I study fragments, but I do not understand the meaning of why fragments require a container.
As I understand it, the work on fragments is as follows:
FragmentActivity setContentview refers to an XML file that determines where fragments will be located.
FragmentActivity instantiates fragments
Then assigns the fragment to the container.
Then displays the FragmentManager.
The actual fragment class then inflates the layout, and it is this layout that contains all the components of the application user interface.
(please correct me if I miss something here, because now I was just studying).
So, for some reason, we need the purpose of the container, because in all the examples that I saw, this is just an empty XML document in a format document.
Can different fragments use the same container (with its just XML file RelativeLayout)?

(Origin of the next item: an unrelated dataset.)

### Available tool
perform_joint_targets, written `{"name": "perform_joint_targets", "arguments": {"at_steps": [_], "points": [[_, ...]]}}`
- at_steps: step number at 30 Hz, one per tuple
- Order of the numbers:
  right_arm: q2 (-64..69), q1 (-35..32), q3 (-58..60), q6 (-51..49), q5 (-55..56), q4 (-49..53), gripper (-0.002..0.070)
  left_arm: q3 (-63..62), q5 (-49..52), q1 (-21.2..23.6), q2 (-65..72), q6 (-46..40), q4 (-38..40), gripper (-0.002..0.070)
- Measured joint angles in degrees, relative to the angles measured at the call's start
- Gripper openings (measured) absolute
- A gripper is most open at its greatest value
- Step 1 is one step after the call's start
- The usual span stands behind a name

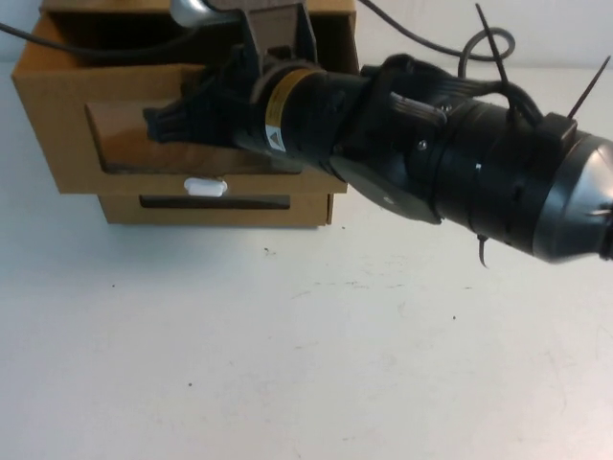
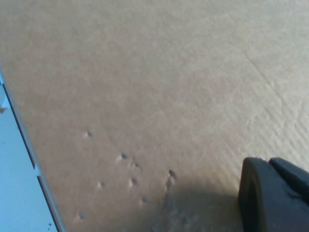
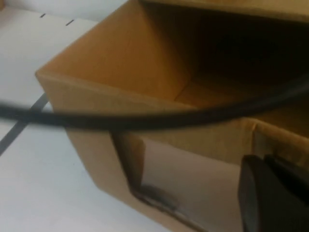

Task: Close the shoe box
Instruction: Close the shoe box with your right arm

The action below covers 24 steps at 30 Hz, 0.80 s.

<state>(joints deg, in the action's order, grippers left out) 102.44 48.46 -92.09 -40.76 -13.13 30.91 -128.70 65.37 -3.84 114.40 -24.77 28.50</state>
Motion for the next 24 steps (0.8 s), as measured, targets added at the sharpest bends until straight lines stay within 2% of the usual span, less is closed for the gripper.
{"name": "perform_joint_targets", "arguments": {"at_steps": [24], "points": [[14.11, -4.86, -17.68, -0.14, 1.90, -0.06, -0.0011, 0.00, -0.08, -0.09, 0.00, 0.00, 0.00, -0.0005]]}}
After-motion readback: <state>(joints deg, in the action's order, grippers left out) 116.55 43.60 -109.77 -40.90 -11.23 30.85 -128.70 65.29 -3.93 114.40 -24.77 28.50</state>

So in the example provided by google http://developer.android.com/training/basics/fragments/creating.html
They have a ListFragment, and when an item is selected using the CallBack interface, we eventually return to this line of code:
// Replace whatever is in the fragment_container view with this fragment, // and add the transaction to the back stack so the user can navigate back transaction.replace(R.id.fragment_container, newFragment);
My other question is:
1) Why does this line of code not replace the ListFragment fragment (left fragment) with the article fragment. Since when it was initialized, we see:
getSupportFragmentManager().beginTransaction() .add(R.id.fragment_container, firstFragment).commit();
Instead ... the ListFragment stays on the left and the right Fragment is updated. But the fragment_container container belongs to firstFragment, it is a ListFragment. And this is not the one that is being updated.
Do you see why I have a question? This is not explained in the textbook.